Enjeux pour les communes : dialogue, équilibre et planification

Les municipalités du Grand Roissy se trouvent à la croisée des intérêts. L’arrivée d’entrepôts promet emplois, recettes fiscales, dynamisme économique, mais impose aussi des contraintes et des réticences : saturation des routes, conflits d’usage avec l’habitat, raréfaction des espaces agricoles.

Un point de friction régulier : la limitation des constructions logistiques sur les terres encore agricoles, promue par certains maires (ex : Compans, Mitry-Mory), opposés à la surdensification. A contrario, d’autres communes (Roissy-en-France, Louvres) misent sur le développement raisonné pour financer la transition verte ou les équipements publics.

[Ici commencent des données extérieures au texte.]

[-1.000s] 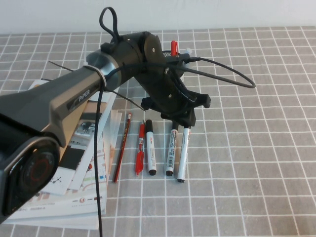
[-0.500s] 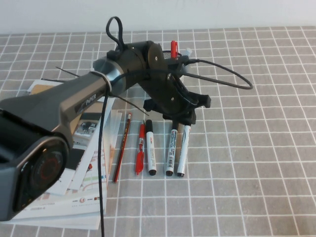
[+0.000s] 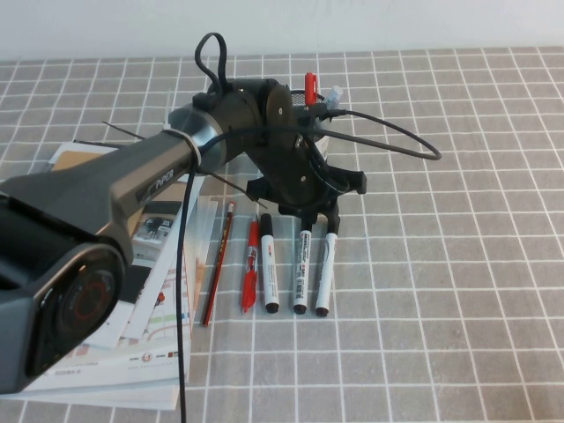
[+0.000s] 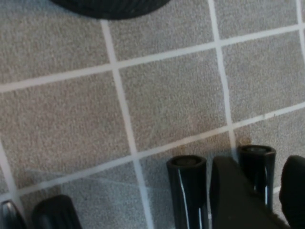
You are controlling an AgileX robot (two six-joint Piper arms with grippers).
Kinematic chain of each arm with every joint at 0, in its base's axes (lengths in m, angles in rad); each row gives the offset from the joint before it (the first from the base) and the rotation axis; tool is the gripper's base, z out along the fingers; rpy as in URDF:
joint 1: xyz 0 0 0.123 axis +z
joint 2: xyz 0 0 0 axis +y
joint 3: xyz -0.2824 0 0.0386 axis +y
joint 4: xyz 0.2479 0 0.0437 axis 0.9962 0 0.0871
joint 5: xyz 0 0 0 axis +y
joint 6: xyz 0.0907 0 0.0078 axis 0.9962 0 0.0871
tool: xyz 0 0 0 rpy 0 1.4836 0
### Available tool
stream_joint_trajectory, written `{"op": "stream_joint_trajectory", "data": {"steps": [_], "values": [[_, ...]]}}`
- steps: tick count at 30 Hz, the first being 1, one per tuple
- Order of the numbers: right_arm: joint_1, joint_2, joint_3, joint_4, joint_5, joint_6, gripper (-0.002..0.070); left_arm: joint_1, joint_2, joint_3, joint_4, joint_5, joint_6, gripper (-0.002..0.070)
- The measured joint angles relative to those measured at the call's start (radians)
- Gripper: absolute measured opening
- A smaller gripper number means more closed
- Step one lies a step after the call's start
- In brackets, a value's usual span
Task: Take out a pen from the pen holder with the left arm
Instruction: 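Take a marker out of the pen holder and lay it on the table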
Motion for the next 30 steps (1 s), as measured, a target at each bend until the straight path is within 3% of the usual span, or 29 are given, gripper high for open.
{"op": "stream_joint_trajectory", "data": {"steps": [8, 13, 17, 22, 30], "values": [[0.000, 0.000, 0.000, 0.000, 0.000, 0.000, -0.0013, 0.000, -0.054, 0.000, 0.003, 0.003, 0.056, 0.0192], [0.000, 0.000, 0.000, 0.000, 0.000, 0.000, -0.0013, -0.013, -0.182, 0.000, 0.083, 0.020, 0.185, 0.0043], [0.000, 0.000, 0.000, 0.004, 0.000, 0.000, -0.0013, -0.052, -0.323, 0.032, 0.204, 0.011, 0.198, 0.0009], [0.000, 0.000, 0.000, 0.008, 0.000, 0.000, -0.0013, -0.121, -0.533, 0.185, 0.331, -0.031, 0.141, 0.0001], [0.000, 0.000, 0.000, 0.012, 0.000, 0.000, -0.0013, -0.216, -0.872, 0.553, 0.371, -0.089, 0.073, 0.0000]]}}
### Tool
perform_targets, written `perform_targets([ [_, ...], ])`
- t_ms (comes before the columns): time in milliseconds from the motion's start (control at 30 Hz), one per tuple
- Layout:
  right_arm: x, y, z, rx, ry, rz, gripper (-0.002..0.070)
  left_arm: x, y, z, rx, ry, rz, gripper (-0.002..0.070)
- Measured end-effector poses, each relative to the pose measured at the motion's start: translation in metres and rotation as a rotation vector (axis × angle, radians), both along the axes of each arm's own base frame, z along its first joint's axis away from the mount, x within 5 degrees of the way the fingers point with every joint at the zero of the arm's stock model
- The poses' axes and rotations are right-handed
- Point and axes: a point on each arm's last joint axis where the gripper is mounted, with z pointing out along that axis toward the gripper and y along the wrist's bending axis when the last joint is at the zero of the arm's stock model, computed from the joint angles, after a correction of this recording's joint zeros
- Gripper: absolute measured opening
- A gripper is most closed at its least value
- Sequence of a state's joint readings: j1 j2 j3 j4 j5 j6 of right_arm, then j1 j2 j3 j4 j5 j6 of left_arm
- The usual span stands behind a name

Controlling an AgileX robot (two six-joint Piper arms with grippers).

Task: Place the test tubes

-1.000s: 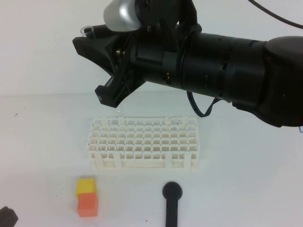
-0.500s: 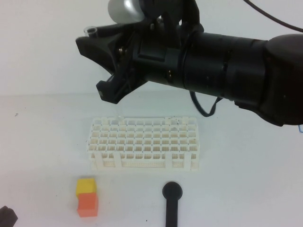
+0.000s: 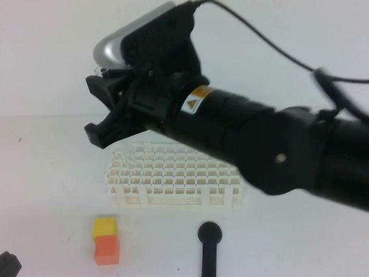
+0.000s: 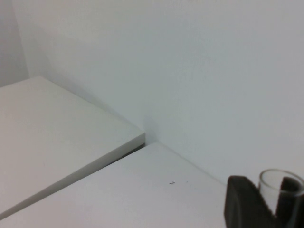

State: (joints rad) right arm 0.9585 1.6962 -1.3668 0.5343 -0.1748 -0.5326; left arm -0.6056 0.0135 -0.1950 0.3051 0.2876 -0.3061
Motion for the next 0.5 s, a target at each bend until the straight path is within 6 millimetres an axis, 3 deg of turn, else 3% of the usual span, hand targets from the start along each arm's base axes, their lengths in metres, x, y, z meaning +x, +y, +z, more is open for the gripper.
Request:
perform_targets([
  [300, 0.037, 0.026, -0.068, 0.069, -0.057, -0.171, 0.0125, 0.000, 0.000, 0.000, 0.000, 0.000, 0.000, 0.0000],
  [500, 0.055, 0.048, -0.091, 0.111, -0.050, -0.198, 0.0125, 0.000, 0.000, 0.000, 0.000, 0.000, 0.000, 0.0000],
])
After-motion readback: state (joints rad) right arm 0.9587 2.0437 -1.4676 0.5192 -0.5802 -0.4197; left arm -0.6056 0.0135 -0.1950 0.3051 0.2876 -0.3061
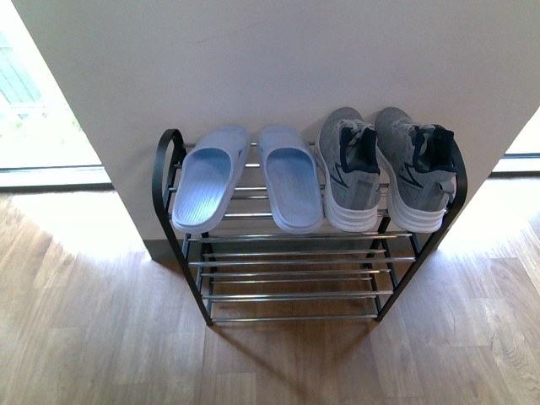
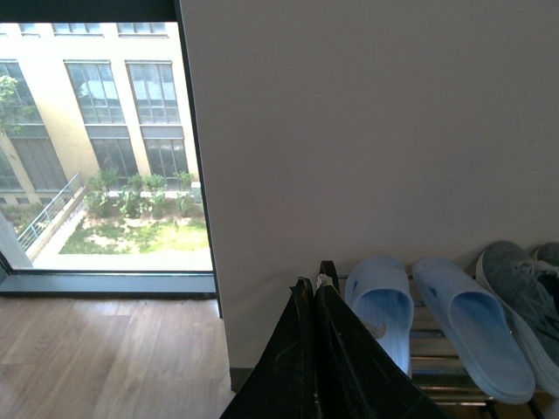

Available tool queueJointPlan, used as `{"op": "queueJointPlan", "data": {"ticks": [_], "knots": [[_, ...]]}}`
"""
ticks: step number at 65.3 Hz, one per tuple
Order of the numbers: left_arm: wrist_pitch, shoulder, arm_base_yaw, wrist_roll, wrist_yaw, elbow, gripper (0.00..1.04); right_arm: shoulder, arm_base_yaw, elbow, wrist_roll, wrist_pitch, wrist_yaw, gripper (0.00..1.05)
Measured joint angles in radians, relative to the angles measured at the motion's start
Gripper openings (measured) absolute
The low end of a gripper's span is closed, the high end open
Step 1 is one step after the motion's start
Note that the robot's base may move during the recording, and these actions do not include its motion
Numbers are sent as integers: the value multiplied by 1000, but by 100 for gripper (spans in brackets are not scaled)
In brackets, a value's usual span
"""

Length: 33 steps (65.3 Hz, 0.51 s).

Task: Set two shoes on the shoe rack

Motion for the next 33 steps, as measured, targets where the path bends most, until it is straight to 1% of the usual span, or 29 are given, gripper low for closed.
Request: {"op": "queueJointPlan", "data": {"ticks": [12,19,33], "knots": [[-72,-100,3,0,8,-29,1,0,0,0,0,0,0,96],[-44,-122,3,0,8,-67,1,0,0,0,0,0,0,96],[-151,-236,3,0,8,-69,1,0,0,0,0,0,0,96]]}}
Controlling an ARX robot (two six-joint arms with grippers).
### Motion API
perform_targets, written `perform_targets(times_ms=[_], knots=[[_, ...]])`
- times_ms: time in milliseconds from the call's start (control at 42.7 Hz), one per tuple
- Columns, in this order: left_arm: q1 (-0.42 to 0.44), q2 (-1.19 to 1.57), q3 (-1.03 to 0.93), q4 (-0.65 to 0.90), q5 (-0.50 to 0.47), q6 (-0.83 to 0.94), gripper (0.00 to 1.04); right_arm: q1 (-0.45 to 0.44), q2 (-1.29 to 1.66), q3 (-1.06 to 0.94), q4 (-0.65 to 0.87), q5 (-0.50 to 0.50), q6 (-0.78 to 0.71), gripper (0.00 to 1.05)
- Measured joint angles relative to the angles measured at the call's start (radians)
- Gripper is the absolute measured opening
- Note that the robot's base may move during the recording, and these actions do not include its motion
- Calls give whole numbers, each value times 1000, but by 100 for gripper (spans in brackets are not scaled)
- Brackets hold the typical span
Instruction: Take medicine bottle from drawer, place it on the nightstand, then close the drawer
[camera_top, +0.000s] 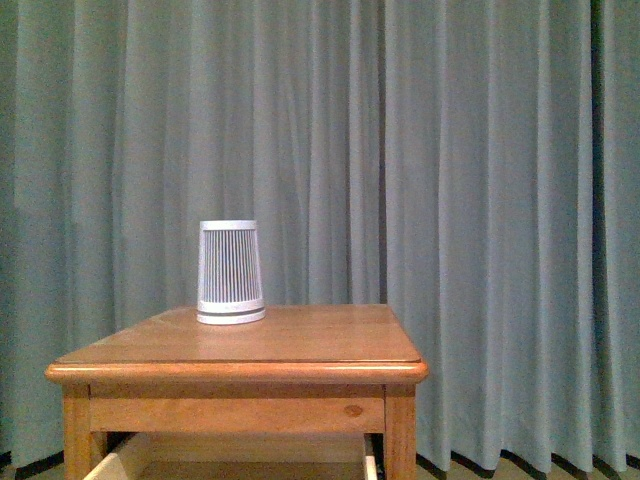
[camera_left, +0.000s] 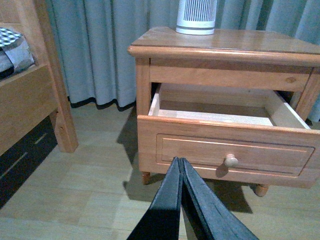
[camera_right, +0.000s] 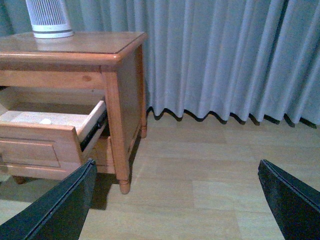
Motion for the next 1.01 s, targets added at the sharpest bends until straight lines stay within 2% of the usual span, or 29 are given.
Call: perform_targets(times_ms=[399, 516, 563, 1008], knots=[[0, -7, 0, -4, 0, 0, 4, 0, 0, 0, 0, 2, 0, 98], [0, -7, 0, -5, 1, 1, 22, 0, 0, 0, 0, 3, 0, 98], [0, -7, 0, -5, 1, 1, 33, 0, 0, 0, 0, 3, 0, 98], [0, -9, 0, -6, -1, 3, 100, 0, -1, 0, 1, 3, 0, 98]])
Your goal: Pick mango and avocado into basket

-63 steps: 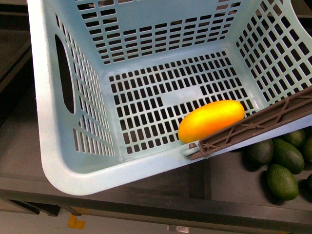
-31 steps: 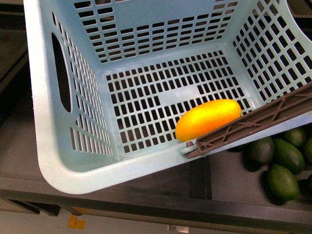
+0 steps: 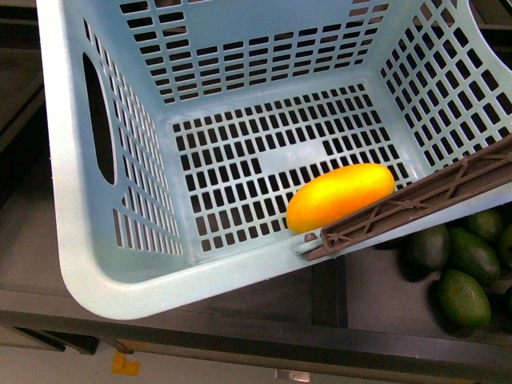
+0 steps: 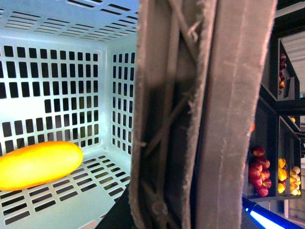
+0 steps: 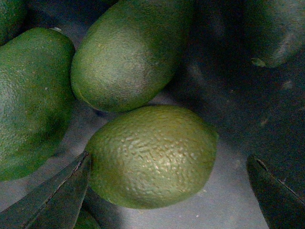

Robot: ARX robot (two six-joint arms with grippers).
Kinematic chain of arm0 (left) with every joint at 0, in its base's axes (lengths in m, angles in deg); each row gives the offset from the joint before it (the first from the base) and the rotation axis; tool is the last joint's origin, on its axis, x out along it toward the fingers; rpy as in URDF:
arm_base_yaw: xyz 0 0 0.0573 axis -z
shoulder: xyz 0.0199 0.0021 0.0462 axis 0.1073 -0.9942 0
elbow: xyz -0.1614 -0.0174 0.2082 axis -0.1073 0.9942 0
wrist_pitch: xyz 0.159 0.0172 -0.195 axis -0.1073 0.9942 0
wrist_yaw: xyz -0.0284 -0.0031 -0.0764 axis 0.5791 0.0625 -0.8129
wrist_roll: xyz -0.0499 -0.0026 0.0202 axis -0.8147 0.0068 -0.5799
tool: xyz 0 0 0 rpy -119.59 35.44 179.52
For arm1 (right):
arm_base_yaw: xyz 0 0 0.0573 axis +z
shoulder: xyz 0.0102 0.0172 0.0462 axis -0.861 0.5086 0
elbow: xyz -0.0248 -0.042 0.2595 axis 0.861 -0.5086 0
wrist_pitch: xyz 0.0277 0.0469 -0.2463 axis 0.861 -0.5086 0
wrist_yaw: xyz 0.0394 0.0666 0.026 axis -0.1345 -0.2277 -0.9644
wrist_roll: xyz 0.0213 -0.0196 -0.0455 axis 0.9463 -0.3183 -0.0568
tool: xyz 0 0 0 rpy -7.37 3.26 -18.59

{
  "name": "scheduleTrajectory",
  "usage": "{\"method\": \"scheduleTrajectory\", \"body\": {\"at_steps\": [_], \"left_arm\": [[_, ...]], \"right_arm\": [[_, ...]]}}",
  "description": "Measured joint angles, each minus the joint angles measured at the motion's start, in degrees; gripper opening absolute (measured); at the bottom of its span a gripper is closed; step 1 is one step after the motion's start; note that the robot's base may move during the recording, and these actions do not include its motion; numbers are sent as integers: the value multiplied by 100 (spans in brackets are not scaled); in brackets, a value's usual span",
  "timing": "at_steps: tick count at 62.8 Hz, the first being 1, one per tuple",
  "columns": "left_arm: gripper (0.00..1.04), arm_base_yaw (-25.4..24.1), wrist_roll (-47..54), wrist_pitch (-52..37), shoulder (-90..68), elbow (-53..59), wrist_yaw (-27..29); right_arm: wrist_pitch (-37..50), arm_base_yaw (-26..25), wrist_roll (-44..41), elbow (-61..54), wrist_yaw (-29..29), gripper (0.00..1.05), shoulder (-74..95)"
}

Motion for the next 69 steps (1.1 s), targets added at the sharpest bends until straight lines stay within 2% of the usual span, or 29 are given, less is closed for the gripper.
{"method": "scheduleTrajectory", "body": {"at_steps": [41,69], "left_arm": [[14,0,0,0,0,0,2],[14,0,0,0,0,0,2]], "right_arm": [[-68,199,662,907,31,96,964],[-9,234,931,1071,17,95,1145]]}}
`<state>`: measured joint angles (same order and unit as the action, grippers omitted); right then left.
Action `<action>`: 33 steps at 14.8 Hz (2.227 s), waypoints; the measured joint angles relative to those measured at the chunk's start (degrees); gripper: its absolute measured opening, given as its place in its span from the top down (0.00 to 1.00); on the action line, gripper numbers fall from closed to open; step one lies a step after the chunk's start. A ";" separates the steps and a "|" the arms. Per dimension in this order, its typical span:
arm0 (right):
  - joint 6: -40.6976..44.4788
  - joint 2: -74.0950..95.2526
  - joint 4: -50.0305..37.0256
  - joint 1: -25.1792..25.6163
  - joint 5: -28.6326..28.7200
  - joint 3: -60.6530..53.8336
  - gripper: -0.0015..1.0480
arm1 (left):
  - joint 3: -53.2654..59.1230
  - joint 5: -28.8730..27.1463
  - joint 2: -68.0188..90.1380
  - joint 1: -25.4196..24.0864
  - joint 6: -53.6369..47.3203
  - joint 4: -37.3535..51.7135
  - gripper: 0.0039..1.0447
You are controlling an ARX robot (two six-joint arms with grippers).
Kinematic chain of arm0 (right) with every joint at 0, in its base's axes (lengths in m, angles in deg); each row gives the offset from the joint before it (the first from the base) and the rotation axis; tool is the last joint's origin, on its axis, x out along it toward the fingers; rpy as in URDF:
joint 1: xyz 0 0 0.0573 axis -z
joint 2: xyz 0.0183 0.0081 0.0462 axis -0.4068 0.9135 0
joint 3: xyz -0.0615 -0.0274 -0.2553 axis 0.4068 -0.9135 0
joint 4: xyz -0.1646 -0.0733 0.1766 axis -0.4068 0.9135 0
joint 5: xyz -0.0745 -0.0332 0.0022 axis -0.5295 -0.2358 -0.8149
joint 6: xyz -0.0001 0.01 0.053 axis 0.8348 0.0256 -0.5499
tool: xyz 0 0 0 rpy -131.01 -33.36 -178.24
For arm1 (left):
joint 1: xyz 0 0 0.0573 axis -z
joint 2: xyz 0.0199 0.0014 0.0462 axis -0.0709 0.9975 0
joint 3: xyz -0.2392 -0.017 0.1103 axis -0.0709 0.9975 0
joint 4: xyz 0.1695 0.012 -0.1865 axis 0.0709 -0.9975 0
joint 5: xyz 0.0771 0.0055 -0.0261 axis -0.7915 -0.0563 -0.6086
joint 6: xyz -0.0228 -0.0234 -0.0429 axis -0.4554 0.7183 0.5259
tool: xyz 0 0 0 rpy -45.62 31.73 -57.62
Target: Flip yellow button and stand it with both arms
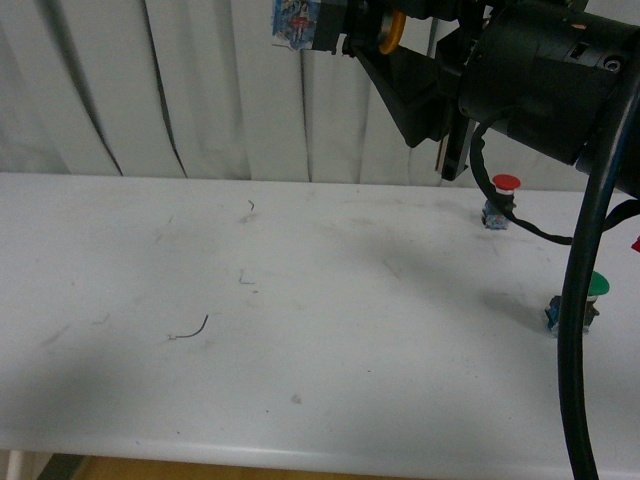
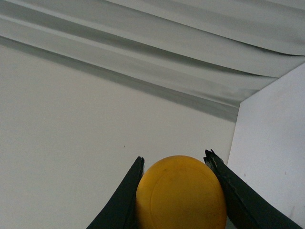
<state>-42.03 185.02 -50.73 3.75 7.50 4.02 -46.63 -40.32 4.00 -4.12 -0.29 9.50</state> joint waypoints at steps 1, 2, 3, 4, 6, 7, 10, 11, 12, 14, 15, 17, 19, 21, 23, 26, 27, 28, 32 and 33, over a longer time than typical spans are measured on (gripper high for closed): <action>0.63 0.00 0.02 -0.13 -0.15 0.00 0.66 | 1.60 -1.05 -1.73 1.29 0.00 -0.42 0.81; 1.07 0.00 -0.04 -0.39 -0.33 0.00 0.66 | 2.60 -3.08 -3.78 3.19 0.00 -0.90 0.97; 1.31 0.00 0.00 -0.37 -0.42 0.00 0.66 | 3.72 -7.69 -6.01 8.04 -0.04 -1.51 0.99; 1.49 0.00 -0.02 -0.37 -0.37 -0.02 0.66 | 4.79 -7.65 -7.32 8.55 -0.17 -2.38 0.99; 1.49 0.00 0.07 -0.37 -0.42 -0.11 0.66 | 6.19 -8.20 -10.16 8.11 -0.15 -3.82 0.99; 1.49 0.00 -0.04 -0.37 -0.48 -0.11 0.66 | 6.47 -8.20 -11.04 8.11 -0.17 -4.28 0.99; 1.51 1.27 0.13 -0.37 -0.72 -0.35 0.66 | 7.65 -8.20 -14.75 8.15 -0.15 -6.80 0.99; 1.49 1.53 0.13 -0.39 -0.87 -0.46 0.66 | 9.42 -8.17 -16.61 8.15 -0.17 -6.05 0.99; 1.51 1.53 0.00 -0.46 -0.96 -0.46 0.66 | 9.40 -8.17 -17.49 8.15 -0.17 -7.30 0.99; 1.53 1.53 0.07 -0.85 -1.05 -0.46 0.66 | 9.22 -8.22 -21.75 8.15 -0.17 -12.98 0.99; 1.70 1.53 -0.07 -1.11 -1.03 -0.46 0.66 | 9.35 -8.15 -27.87 8.15 -0.15 -18.88 0.99; 1.75 1.53 -0.13 -1.14 -1.01 -0.46 0.66 | 9.38 -8.15 -28.41 8.15 -0.17 -18.99 0.99; 1.88 1.53 0.02 -1.11 -1.03 -0.48 0.66 | 9.38 -8.22 -28.39 8.15 -0.17 -18.49 0.99; 1.99 1.53 0.00 -1.11 -1.03 -0.48 0.66 | 9.38 -8.22 -28.39 8.15 -0.13 -18.64 0.98; 2.43 1.53 -0.04 -1.11 -1.01 -0.48 0.66 | 9.38 -8.20 -28.39 8.15 -0.17 -18.62 0.92; 3.30 1.53 -0.04 -1.11 -1.03 -0.48 0.66 | 9.38 -8.20 -28.39 8.15 -0.17 -18.60 0.84; 3.74 1.53 0.00 -1.11 -1.03 -0.48 0.66 | 9.38 -8.20 -28.39 8.15 -0.17 -18.60 0.82; 4.85 1.53 0.00 -1.11 -1.07 -0.48 0.66 | 9.38 -8.20 -28.39 8.15 -0.17 -18.62 0.75; 28.35 0.24 8.74 0.22 -14.36 3.19 0.66 | 9.38 -8.20 -28.39 8.15 -0.17 -18.62 0.30; 51.49 0.00 20.15 3.78 -26.16 5.99 0.66 | 9.38 -8.20 -28.39 8.15 -0.22 -18.62 0.05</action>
<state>9.47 185.02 -30.58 7.53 -18.66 10.01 -37.25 -48.52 -24.39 4.03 -0.50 -9.12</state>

Les « contrats de développement territorial » élaborés autour de CDG Express et du cluster aéroportuaire visent à équilibrer ces logiques. Ils imposent, depuis 2022, une concertation renforcée avec les habitants (enquêtes, ateliers participatifs) et de nouveaux critères cohérents avec la loi ZAN (Zéro Artificialisation Nette).

Vers quelle logistique du futur dans le Grand Roissy ?

La trajectoire prise par le Grand Roissy, sous l’effet de la croissance du e-commerce, est celle d’une logistique toujours plus intégrée, innovante et connectée, mais contrainte par sa densité territoriale et la nécessité de concilier vitalité économique avec respect des équilibres locaux. L’expérience accumulée ici éclaire les défis qui attendent d’autres régions françaises confrontées à la révolution digitale du commerce.

La capacité du territoire à innover, impliquer ses habitants et collaborer avec les opérateurs déterminera la réussite d’un modèle logistique durable, conjuguant performance, emplois de qualité et préservation de l’environnement. Sur le terrain, les débats sont loin d’être clos… mais offrent, à qui observe, un laboratoire grandeur nature du futur de la logistique urbaine.